Question

A test for detection of a particular disease is not fool proof. The test will correctly detect the disease 90% of the time, but will incorrectly detect the disease 1% of the time. For a large population of which an estimated 0.2% have the disease, a person is selected at random, given the test, and told that he has the disease. What are the chances that the person actually have the disease?

Answer 1

Let A, E₁ and E₂ denote the events that the person suffers from the disease, the test detects the disease correctly and the test does not detect the disease correctly, respectively.

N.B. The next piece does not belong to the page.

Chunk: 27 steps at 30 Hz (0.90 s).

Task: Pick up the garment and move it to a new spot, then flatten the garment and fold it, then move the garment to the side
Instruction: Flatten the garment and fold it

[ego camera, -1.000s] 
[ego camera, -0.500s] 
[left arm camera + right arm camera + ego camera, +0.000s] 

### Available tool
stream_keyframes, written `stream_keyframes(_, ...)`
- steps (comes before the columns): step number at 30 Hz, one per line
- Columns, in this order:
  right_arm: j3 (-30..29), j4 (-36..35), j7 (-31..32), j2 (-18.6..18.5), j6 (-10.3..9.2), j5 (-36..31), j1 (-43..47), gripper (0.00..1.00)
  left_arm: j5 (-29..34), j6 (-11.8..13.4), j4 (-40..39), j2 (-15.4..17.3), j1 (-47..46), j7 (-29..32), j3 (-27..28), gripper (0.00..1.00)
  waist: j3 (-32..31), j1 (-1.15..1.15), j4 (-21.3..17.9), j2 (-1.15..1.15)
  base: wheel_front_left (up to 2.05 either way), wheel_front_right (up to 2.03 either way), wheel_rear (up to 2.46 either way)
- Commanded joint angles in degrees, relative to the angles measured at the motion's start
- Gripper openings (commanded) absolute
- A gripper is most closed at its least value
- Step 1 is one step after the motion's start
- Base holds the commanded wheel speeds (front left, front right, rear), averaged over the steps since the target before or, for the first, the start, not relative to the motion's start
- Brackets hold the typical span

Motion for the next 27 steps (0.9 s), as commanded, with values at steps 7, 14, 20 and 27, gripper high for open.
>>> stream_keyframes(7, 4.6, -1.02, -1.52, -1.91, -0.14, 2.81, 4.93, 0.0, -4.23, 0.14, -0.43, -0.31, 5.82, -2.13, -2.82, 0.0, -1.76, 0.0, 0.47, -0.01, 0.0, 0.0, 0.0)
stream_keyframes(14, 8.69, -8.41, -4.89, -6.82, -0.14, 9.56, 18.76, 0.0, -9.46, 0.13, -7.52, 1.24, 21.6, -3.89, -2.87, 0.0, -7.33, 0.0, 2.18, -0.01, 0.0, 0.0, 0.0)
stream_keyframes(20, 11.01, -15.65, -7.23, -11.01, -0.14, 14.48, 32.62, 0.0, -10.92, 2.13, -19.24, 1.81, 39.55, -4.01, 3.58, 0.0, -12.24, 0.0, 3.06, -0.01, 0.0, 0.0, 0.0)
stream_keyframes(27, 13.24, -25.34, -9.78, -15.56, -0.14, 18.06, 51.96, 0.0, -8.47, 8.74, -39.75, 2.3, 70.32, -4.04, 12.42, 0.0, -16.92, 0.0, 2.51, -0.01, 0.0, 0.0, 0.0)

$$\begin{gathered} \therefore P\left(E_1\right)=\frac{90}{100} \\ P\left(E_2\right)=\frac{1}{100} \\ \mathrm{Now}, \\ P\left(A/E_1\right)=\frac{2}{1000} \\ P\left(A/E_2\right)=\frac{998}{1000} \\ \mathrm{Using}\mathrm{Bayes}\text{'}\mathrm{theorem},\mathrm{we}\mathrm{get} \\ \mathrm{Required}\mathrm{probability}=P\left(E_1/A\right)=\frac{P\left(E_1\right)P\left(A/E_1\right)}{P\left(E_1\right)P\left(A/E_1\right)+P\left(E_2\right)P\left(A/E_2\right)} \\ =\frac{{\displaystyle \frac{90}{100}}\times {\displaystyle \frac{2}{1000}}}{{\displaystyle \frac{90}{100}}\times {\displaystyle \frac{2}{1000}}+{\displaystyle \frac{1}{100}}\times {\displaystyle \frac{998}{1000}}} \\ =\frac{180}{180+998}=\frac{180}{1178}=\frac{90}{589} \end{gathered}$$


Disclaimer: The solution provided here is according to the question, but in the question correct and incorrect detection percentages are 90% and 1%, respectively. Their sum is 91 %. However, the ideal sum of the percentages should be 100% and the question should have been framed accordingly.